Потом Штоп хватал Гальперию за руки и заставлял кружиться с ним в каком-то папуасском танце, залихватски ухал и свистел, а после этого тащил в соседнюю комнату и наваливался, бормоча: «Трусов-то понадевали, сучары!»

Но больше всего Галину Леонидовну ужасало то, что она испытывала удовольствие и помимо воли начинала совершать непристойные в ее возрасте и давно, казалось, забытые движения, а потом и вовсе обнимала мужчину изо всех сил, обхватывала его своими длинными столичными ногами и кричала так, что из носа шла кровь.

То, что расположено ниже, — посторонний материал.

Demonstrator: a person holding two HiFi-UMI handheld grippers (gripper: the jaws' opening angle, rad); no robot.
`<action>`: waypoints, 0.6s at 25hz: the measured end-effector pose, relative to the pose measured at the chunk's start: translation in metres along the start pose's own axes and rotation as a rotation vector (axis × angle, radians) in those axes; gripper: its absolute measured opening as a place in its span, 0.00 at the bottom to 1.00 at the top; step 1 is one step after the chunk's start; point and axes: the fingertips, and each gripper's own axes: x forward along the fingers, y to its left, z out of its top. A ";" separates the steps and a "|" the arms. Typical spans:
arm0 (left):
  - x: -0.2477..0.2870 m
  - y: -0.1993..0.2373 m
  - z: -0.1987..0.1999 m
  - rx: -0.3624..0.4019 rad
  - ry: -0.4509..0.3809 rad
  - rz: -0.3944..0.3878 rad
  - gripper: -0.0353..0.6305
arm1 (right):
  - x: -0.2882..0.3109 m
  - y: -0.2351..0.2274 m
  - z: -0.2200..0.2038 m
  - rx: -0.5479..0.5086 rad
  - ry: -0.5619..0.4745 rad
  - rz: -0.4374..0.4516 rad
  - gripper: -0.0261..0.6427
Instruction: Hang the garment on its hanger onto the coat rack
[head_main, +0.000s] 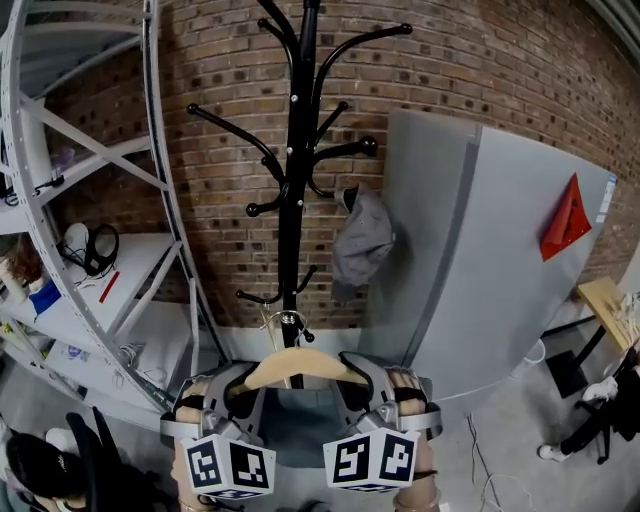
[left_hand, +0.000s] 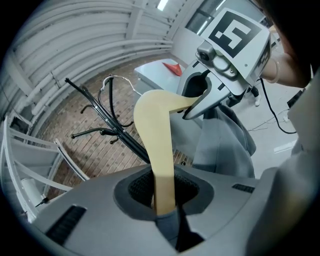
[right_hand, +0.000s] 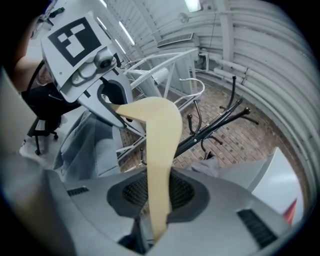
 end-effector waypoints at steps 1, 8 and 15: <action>0.003 0.006 0.002 0.002 -0.004 0.010 0.15 | 0.004 -0.005 0.002 -0.002 -0.009 -0.006 0.17; 0.025 0.046 0.013 0.005 -0.049 0.066 0.15 | 0.032 -0.039 0.017 -0.013 -0.054 -0.044 0.17; 0.049 0.093 0.021 0.024 -0.072 0.140 0.15 | 0.065 -0.075 0.036 -0.007 -0.073 -0.078 0.17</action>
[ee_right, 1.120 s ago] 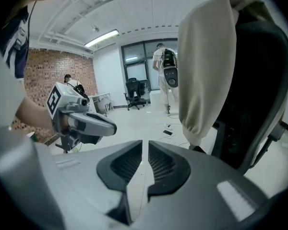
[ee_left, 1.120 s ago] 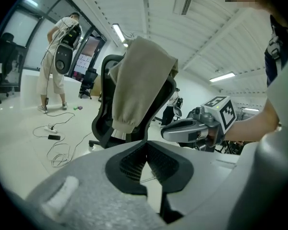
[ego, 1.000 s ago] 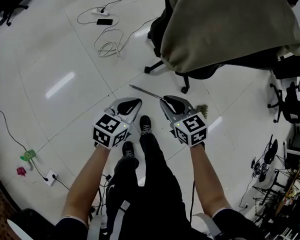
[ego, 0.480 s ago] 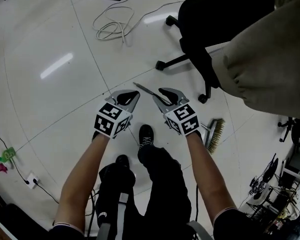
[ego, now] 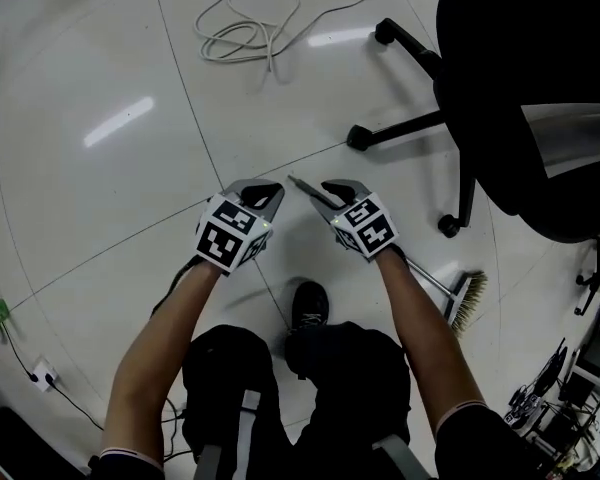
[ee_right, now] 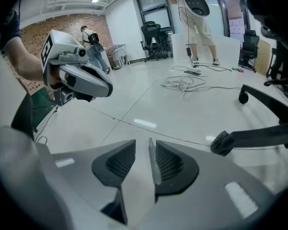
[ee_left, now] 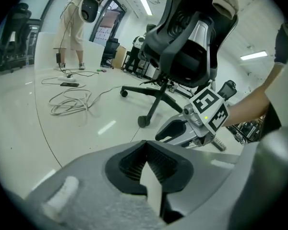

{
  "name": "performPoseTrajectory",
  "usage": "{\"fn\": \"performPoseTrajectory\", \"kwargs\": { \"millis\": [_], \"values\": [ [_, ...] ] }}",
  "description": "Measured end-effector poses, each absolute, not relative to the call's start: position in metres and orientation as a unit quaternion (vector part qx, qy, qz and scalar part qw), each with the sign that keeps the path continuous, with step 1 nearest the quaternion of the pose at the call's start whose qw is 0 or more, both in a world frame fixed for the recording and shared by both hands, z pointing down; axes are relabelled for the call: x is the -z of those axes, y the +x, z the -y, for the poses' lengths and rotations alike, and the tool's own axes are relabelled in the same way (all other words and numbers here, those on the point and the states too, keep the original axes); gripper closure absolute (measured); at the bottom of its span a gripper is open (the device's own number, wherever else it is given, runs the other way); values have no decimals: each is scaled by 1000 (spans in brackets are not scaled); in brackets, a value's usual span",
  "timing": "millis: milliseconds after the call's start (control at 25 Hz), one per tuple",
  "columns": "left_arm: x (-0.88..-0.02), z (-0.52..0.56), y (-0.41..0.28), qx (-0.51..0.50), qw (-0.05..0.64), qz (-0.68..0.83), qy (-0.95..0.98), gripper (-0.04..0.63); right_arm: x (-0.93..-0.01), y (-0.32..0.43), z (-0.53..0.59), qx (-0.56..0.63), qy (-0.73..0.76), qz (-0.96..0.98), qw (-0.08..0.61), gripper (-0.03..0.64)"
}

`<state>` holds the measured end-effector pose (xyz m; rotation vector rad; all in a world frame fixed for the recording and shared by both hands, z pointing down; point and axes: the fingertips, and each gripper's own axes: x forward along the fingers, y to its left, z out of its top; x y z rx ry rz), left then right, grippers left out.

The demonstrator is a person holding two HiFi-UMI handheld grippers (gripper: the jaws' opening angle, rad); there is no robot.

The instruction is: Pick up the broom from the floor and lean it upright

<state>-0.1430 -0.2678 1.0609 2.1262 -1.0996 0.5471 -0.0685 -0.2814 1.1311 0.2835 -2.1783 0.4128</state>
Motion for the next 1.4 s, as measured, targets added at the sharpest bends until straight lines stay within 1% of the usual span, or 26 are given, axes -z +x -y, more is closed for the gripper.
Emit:
{"fn": "performPoseTrajectory", "kwargs": {
  "millis": [200,400,440,480,560,640,800,960,1200,1400],
  "values": [
    [-1099,275,-144,-215,347,410,815,595,-1191,-71,286,-162,99,868,460,482],
    [-1109,275,-147,-216,349,405,817,595,-1229,-59,280,-151,92,847,501,463],
    [-1108,276,-149,-217,348,406,817,595,-1232,-56,278,-145,90,842,511,471],
    [-1107,276,-149,-216,349,406,817,595,-1233,-55,275,-140,85,839,519,514],
    [-1102,276,-149,-217,346,406,818,595,-1230,-56,269,-125,68,838,526,524],
    [-1097,277,-149,-220,336,406,821,595,-1216,-59,270,-113,63,849,513,524],
    [-1083,281,-155,-212,321,420,822,595,-1163,-70,278,-98,74,879,461,523],
    [-1043,288,-160,-191,301,438,825,595,-1090,-76,290,-77,93,902,414,523],
    [-928,285,-162,-154,268,452,837,595,-950,-86,287,-49,121,926,353,525],
    [-818,275,-148,-150,253,433,852,595,-835,-77,274,-40,145,933,327,525]
  ]
}}
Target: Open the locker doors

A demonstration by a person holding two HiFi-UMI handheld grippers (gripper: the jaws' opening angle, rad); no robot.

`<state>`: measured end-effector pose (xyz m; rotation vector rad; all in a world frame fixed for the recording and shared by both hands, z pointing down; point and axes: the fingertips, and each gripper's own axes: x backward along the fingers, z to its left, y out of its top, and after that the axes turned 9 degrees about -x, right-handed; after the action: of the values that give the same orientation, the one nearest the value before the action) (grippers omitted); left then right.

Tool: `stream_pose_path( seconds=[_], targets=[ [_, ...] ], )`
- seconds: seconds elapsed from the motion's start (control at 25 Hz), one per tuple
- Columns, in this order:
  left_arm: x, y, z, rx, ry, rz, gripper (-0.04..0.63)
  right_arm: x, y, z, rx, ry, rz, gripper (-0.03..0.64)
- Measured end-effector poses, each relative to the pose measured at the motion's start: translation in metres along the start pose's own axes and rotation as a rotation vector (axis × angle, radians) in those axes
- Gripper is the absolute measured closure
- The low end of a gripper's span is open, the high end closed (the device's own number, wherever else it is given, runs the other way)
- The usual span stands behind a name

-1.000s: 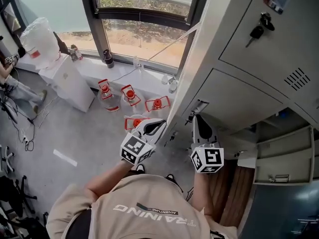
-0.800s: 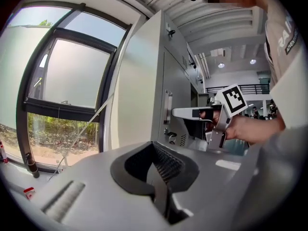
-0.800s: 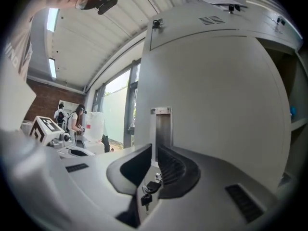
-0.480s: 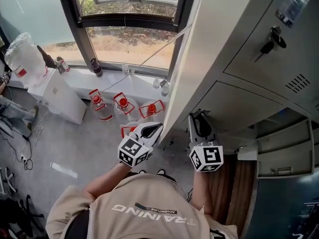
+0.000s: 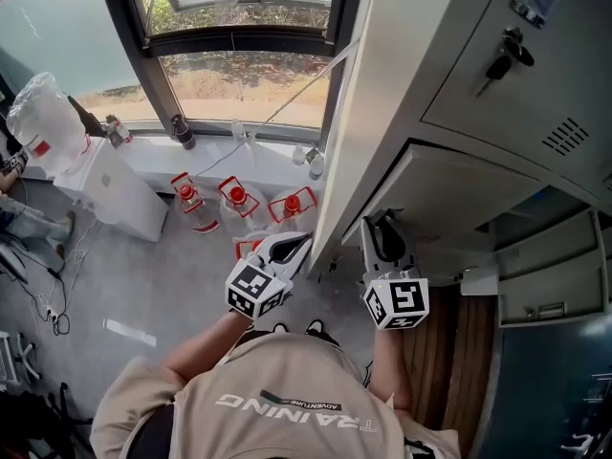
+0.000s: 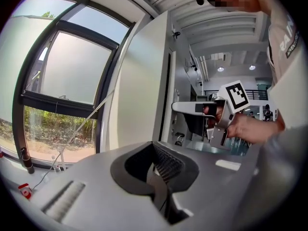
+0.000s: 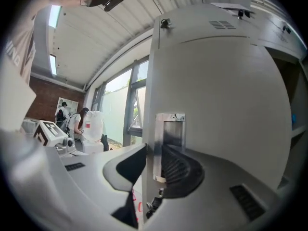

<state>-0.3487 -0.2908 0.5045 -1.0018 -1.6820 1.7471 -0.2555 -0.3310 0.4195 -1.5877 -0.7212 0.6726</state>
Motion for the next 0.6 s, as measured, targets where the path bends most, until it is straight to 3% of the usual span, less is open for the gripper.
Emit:
stream_pose_path(
  seconds=[0.28, 0.6],
  targets=[
    [0.014, -0.011, -0.026, 0.009, -0.022, 0.016, 0.588, 0.058, -0.007, 0.017, 0.028, 0.003, 0.030, 0.531],
    [0.005, -0.002, -0.106, -0.016, -0.054, -0.002, 0.588, 0.163, -0.013, 0.007, 0.022, 0.019, 0.047, 0.521]
  ],
)
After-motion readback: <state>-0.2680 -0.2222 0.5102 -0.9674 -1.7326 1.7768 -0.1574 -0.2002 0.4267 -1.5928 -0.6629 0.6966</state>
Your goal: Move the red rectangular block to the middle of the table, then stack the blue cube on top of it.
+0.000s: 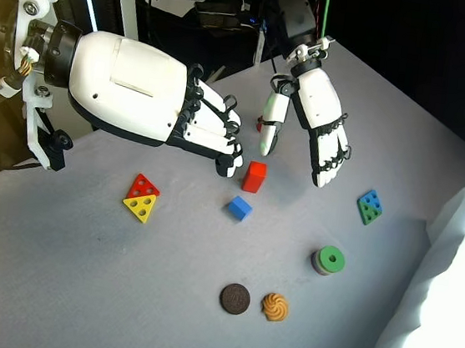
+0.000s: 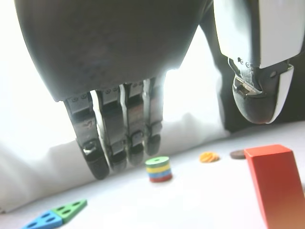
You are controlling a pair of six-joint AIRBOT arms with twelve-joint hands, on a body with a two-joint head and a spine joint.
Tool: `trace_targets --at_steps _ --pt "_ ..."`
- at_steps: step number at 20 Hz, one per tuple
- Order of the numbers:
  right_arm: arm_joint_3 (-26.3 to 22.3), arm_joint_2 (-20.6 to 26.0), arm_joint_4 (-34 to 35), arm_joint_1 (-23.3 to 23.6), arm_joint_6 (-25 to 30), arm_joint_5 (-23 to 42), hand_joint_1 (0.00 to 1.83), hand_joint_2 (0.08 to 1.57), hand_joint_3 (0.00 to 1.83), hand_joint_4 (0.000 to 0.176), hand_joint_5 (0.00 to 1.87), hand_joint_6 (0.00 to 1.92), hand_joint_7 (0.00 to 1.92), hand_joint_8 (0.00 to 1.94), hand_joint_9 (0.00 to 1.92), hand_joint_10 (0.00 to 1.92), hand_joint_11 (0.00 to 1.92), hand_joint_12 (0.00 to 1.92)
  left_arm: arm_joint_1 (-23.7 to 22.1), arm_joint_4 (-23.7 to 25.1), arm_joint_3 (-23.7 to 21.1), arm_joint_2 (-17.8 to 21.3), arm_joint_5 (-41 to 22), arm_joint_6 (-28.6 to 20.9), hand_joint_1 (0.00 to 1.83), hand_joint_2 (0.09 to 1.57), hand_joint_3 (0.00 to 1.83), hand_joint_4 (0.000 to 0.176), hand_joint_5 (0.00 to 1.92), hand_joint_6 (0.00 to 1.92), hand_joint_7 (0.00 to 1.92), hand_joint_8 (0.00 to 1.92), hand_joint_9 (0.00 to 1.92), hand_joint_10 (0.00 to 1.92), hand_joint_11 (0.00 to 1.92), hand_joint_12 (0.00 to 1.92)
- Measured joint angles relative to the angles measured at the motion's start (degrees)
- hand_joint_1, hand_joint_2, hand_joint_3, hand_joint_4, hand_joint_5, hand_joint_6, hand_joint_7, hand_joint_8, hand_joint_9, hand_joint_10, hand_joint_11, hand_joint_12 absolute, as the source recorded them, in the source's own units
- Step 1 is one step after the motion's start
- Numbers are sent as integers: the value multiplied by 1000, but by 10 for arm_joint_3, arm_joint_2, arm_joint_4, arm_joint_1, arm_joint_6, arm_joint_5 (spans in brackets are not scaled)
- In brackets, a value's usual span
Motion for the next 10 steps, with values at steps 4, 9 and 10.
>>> trace_targets --at_steps 4,9,10 --pt "34 -21 54 -60 0 -19 430 770 0 72 106 2 13 2 8 1 0 68 5 67 12 37 71 -11 170 1099 0 0 333 10 314 9 259 7 0 649" --pt "80 -68 70 -65 -1 6 757 717 0 116 80 21 0 0 0 0 0 0 27 195 23 58 130 -103 105 1100 0 0 344 6 323 4 272 6 0 619" --pt "91 -88 98 -68 -25 -2 819 709 0 114 135 16 0 0 0 0 0 0 33 225 22 64 137 -129 108 1102 0 0 348 6 329 6 279 9 0 624"
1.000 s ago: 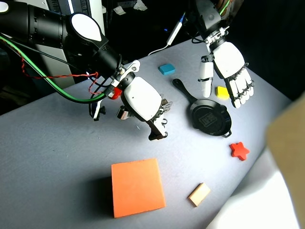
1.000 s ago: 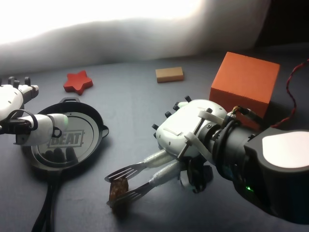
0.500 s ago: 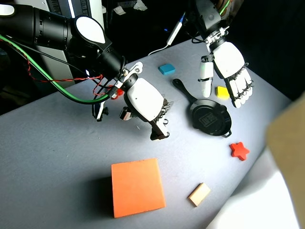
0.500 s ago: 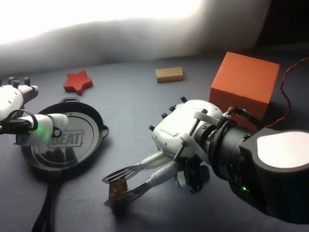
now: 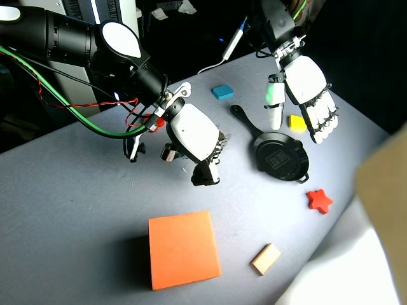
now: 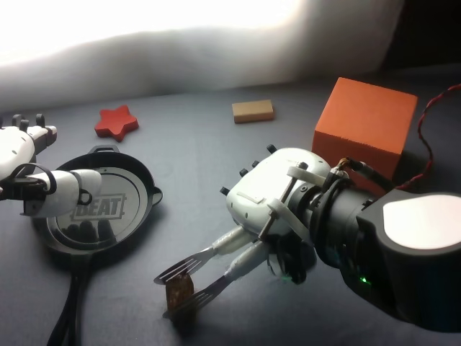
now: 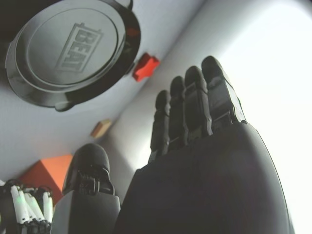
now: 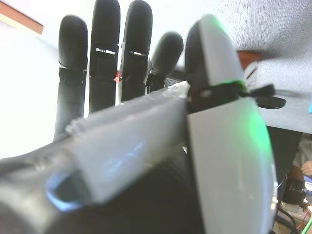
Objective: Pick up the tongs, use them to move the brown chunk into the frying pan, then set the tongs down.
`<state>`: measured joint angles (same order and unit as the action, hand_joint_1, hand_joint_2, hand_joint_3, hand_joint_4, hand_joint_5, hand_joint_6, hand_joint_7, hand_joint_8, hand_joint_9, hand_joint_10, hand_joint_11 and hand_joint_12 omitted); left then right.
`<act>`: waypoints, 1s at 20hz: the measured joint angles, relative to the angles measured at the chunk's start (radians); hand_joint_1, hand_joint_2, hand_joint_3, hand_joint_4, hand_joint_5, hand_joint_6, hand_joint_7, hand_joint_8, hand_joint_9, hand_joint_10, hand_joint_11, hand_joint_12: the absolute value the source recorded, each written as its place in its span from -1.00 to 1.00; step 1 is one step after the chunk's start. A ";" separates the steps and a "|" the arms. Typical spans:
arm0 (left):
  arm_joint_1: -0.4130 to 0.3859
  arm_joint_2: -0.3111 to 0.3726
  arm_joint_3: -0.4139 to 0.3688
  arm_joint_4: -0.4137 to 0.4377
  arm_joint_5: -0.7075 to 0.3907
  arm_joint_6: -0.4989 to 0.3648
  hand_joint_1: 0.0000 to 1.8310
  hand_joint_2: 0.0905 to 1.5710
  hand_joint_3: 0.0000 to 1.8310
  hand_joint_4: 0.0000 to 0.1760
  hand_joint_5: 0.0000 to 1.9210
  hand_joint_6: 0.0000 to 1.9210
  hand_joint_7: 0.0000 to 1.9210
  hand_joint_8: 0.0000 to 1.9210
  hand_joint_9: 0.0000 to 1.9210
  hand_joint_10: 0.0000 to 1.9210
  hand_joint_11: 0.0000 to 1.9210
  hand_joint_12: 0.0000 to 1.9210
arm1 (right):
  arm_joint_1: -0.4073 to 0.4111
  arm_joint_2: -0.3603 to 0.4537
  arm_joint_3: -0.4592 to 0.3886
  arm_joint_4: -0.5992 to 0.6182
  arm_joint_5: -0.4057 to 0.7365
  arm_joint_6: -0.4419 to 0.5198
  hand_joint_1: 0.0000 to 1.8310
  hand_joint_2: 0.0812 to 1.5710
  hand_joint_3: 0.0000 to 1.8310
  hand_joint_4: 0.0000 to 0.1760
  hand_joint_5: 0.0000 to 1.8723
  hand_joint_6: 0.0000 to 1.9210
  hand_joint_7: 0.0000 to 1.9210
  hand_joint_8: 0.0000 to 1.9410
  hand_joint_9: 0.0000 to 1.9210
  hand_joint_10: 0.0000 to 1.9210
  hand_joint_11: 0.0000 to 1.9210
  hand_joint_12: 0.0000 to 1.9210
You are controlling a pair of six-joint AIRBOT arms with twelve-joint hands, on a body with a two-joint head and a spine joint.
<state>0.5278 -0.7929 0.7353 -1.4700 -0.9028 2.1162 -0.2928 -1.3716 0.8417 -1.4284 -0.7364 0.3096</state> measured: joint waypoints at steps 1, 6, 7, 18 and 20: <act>0.000 0.000 0.000 0.000 0.000 0.000 -1.00 0.58 -1.00 -0.77 -0.84 -0.99 -0.83 -1.00 -0.86 -0.99 -1.00 -0.72 | 0.003 0.000 0.000 -0.002 0.003 -0.001 0.36 0.42 -1.00 -1.00 -0.10 0.29 0.10 -0.11 0.02 -0.11 -0.35 0.47; 0.001 0.000 0.000 0.000 0.000 0.000 -1.00 0.58 -1.00 -0.76 -0.87 -1.00 -0.84 -1.00 -0.87 -1.00 -1.00 -0.78 | 0.006 0.001 0.000 -0.003 0.007 -0.012 0.50 0.40 -1.00 -1.00 -0.14 0.29 0.07 -0.14 -0.03 0.25 -0.33 0.52; 0.001 0.000 0.000 0.001 0.000 0.000 -1.00 0.58 -1.00 -0.77 -0.85 -0.99 -0.83 -1.00 -0.86 -0.99 -1.00 -0.75 | 0.006 0.001 0.000 -0.004 0.007 -0.012 0.50 0.40 -1.00 -1.00 -0.11 0.28 0.07 -0.17 -0.02 0.25 -0.34 0.55; 0.004 0.000 0.000 0.001 0.000 0.003 -1.00 0.60 -1.00 -0.78 -0.86 -0.99 -0.84 -1.00 -0.87 -0.99 -1.00 -0.74 | 0.006 0.006 0.000 -0.005 0.013 -0.019 0.50 0.39 -1.00 -1.00 -0.09 0.26 0.09 -0.21 0.00 0.24 -0.32 0.55; 0.007 0.000 0.000 0.002 0.000 0.002 -1.00 0.59 -1.00 -0.71 -0.86 -0.99 -0.85 -1.00 -0.88 -1.00 -1.00 -0.76 | 0.010 0.010 0.000 -0.003 0.015 -0.027 0.50 0.38 -1.00 -1.00 -0.08 0.24 0.11 -0.25 -0.01 0.24 -0.32 0.54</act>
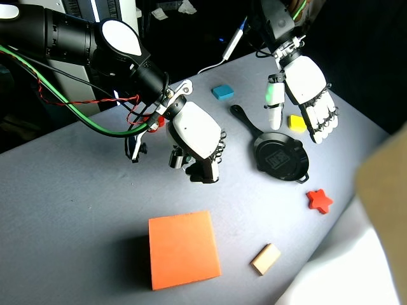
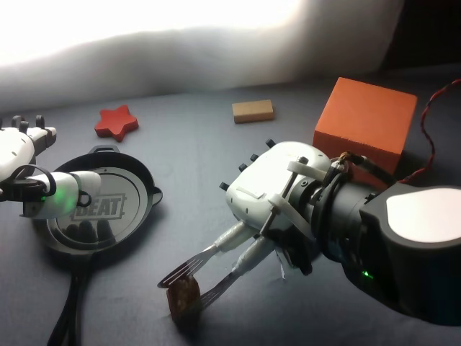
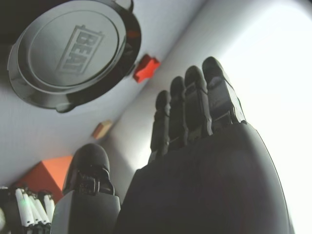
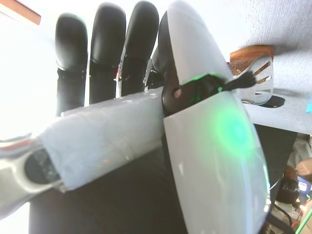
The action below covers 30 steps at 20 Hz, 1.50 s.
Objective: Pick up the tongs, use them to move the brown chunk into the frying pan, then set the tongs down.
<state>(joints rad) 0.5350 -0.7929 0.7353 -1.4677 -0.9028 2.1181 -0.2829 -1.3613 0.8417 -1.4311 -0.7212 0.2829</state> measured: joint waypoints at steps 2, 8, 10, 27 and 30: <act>0.005 0.000 0.000 -0.001 0.000 0.000 -1.00 0.60 -1.00 -0.73 -0.86 -1.00 -0.84 -1.00 -0.87 -1.00 -1.00 -0.76 | 0.014 0.003 0.000 0.000 0.000 -0.006 0.49 0.41 -0.99 -1.00 -0.12 0.32 0.05 -0.15 -0.06 0.30 -0.38 0.59; 0.005 0.000 0.000 -0.002 0.000 0.001 -1.00 0.60 -1.00 -0.69 -0.87 -1.00 -0.84 -1.00 -0.87 -1.00 -1.00 -0.74 | 0.027 0.005 0.000 -0.004 0.008 -0.006 0.50 0.39 -1.00 -1.00 -0.10 0.26 0.09 -0.20 -0.02 0.25 -0.34 0.55; 0.005 0.000 0.000 -0.002 0.000 0.001 -1.00 0.60 -1.00 -0.70 -0.85 -0.99 -0.83 -1.00 -0.86 -0.99 -1.00 -0.71 | 0.027 0.005 0.000 -0.006 0.008 -0.007 0.50 0.39 -1.00 -1.00 -0.10 0.27 0.08 -0.18 -0.02 0.25 -0.34 0.55; 0.005 0.000 0.004 -0.002 -0.001 0.000 -1.00 0.60 -1.00 -0.72 -0.87 -1.00 -0.84 -0.99 -0.88 -1.00 -1.00 -0.77 | -0.019 0.004 0.031 -0.089 0.023 0.050 0.50 0.39 -1.00 -1.00 -0.08 0.25 0.10 -0.21 -0.02 0.24 -0.33 0.51; 0.006 0.000 0.004 -0.002 -0.001 0.000 -1.00 0.61 -1.00 -0.72 -0.87 -1.00 -0.84 -1.00 -0.87 -0.99 -1.00 -0.71 | -0.034 0.004 0.035 -0.094 0.021 0.050 0.51 0.38 -1.00 -1.00 -0.08 0.22 0.12 -0.24 0.00 0.21 -0.29 0.45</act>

Потом Штоп сидел на краю кровати, задумчиво курил и похлопывал ее по европе, а она держала его за руку, сонно улыбалась и хотела еще.

Со временем она перестала стесняться Штопа, иногда даже готовила для него еду и читала вслух Библию. Для нее Писание было литературным произведением – довольно грубым и бессвязным, полным насилия, непристойностей и безмозглой любви к Богу – точно такой же, впрочем, любви, какую испытывал Штоп к Гальперии и внуку. Штоп слушал Библию внимательно и только иногда покачивал головой: «Чего творят, сучары!»

Все эти древние цари, воины и пророки были одной крови с Штопом из Жунглей и бесконечно далеки от Галины Леонидовны. Поэтому когда врач сказал ей, что она беременна, Гальперия растерялась: она хотела ребенка, потому что ей было сорок восемь, но боялась, что от Штопа можно родить либо Франца-Фердинанда, либо Камелию.